=== TASK GOAL ===
Beneath this task are records; print exactly the stretch of them from the line with "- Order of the" through the line with "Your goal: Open", both ends included.
^^^^^^^^^^^^^^^^
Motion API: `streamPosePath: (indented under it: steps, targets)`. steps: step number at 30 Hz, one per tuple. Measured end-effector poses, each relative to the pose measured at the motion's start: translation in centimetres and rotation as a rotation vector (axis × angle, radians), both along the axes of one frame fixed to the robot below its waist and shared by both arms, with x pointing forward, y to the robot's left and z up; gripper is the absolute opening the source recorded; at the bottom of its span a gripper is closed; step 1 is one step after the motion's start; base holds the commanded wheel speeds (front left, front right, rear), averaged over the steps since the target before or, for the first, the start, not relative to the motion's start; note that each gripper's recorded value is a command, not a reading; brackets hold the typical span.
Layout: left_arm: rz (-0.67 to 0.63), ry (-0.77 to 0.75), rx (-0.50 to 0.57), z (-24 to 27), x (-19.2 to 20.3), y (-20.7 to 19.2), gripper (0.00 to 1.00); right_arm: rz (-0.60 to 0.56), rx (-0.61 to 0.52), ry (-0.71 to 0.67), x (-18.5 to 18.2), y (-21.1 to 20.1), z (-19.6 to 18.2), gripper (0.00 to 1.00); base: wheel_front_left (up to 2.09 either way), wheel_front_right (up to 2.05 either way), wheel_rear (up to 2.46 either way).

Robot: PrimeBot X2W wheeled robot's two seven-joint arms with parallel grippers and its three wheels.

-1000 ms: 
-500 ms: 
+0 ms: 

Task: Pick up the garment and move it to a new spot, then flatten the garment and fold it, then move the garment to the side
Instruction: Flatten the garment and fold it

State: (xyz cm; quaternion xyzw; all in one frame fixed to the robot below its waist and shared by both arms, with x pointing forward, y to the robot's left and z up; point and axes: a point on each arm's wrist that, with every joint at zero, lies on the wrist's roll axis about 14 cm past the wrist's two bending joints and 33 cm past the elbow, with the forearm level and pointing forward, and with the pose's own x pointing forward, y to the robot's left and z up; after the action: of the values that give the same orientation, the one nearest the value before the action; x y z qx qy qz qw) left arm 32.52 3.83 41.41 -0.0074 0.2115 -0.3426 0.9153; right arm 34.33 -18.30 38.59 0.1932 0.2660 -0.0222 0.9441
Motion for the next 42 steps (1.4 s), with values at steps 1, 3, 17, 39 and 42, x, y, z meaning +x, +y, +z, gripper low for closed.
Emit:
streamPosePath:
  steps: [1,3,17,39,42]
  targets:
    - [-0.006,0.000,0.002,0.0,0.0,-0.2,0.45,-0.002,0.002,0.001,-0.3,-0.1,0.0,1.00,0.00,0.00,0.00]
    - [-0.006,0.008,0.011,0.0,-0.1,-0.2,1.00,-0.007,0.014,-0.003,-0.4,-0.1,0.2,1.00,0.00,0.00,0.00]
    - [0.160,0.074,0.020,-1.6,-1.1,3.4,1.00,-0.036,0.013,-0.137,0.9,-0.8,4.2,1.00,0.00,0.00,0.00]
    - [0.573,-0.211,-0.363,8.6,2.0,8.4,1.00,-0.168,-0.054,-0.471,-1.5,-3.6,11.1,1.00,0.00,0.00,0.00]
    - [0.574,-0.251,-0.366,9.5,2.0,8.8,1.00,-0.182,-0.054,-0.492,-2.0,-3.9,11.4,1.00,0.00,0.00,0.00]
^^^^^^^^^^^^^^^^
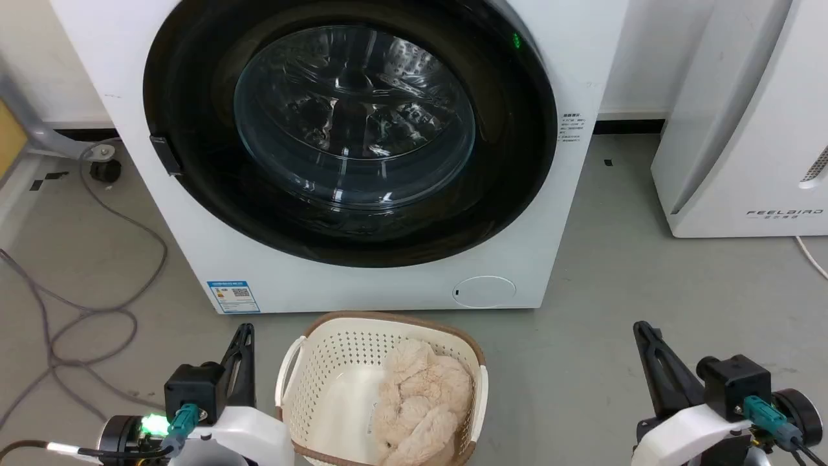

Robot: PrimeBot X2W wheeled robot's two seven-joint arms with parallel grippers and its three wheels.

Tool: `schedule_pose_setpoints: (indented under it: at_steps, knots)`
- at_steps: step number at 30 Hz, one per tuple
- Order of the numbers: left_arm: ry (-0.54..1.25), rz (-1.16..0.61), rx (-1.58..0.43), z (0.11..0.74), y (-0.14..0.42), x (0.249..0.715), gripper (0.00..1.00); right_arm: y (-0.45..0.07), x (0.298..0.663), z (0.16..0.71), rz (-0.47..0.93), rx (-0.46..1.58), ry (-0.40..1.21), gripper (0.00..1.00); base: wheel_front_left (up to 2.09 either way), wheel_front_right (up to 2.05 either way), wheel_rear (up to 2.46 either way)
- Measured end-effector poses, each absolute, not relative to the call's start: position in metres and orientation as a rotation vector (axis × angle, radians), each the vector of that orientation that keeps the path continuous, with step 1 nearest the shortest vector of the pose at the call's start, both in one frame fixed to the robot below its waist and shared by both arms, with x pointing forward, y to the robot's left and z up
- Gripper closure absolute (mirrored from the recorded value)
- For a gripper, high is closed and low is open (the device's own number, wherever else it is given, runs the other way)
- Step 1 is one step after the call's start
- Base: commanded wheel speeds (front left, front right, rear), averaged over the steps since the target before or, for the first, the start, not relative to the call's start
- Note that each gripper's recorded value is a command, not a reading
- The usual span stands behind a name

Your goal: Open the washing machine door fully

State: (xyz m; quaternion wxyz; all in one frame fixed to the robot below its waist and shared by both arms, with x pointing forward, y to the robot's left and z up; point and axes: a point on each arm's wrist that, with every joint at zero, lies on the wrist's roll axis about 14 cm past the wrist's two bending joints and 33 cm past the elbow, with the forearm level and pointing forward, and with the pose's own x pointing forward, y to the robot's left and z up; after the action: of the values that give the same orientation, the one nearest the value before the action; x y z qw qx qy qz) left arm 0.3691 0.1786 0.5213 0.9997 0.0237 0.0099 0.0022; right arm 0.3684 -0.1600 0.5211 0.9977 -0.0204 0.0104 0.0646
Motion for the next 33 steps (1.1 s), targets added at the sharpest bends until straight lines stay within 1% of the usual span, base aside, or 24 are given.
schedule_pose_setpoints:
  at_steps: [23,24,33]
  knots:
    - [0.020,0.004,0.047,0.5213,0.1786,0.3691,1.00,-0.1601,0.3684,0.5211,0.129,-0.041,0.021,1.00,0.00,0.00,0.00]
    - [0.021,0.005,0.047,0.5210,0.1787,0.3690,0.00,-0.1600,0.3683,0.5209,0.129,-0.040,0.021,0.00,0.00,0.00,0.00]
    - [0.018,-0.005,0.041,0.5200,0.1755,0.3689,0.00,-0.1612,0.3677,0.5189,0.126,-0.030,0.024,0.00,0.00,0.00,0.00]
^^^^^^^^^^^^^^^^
=== ANSWER TO THIS TASK ===
- Order of the numbers: left_arm: ry (-0.54..1.25), rz (-1.16..0.61), rx (-1.58..0.43), z (0.11..0.74), y (-0.14..0.42), x (0.249..0.715), gripper (0.00..1.00); right_arm: y (-0.45..0.07), x (0.298..0.663), z (0.16..0.71), rz (-0.47..0.93), rx (-0.46..1.58), ry (-0.40..1.21), gripper (0.00..1.00); base: wheel_front_left (up to 2.09 either way), wheel_front_right (up to 2.05 either way), wheel_rear (up to 2.46 either way)
- Measured end-effector poses, each absolute, not relative to the call's start: position in metres and orientation as a rotation vector (axis × angle, radians), each the vector of that orientation that keeps the path continuous, with step 1 nearest the shortest vector of the pose at the call's start, both in one frame fixed to the robot below its waist and shared by both arms, with x pointing forward, y to the robot's left and z up
- Gripper closure absolute (mirrored from the recorded value)
- For a gripper, high is closed and low is open (the device's own number, wherever else it is given, runs the other way)
- Step 1 is one step after the call's start
- Base: commanded wheel speeds (front left, front right, rear), averaged over the steps since the target before or, for the first, the start, not relative to the call's start
- Note that each gripper's recorded value is a command, not a reading
- The usual span stands behind a name

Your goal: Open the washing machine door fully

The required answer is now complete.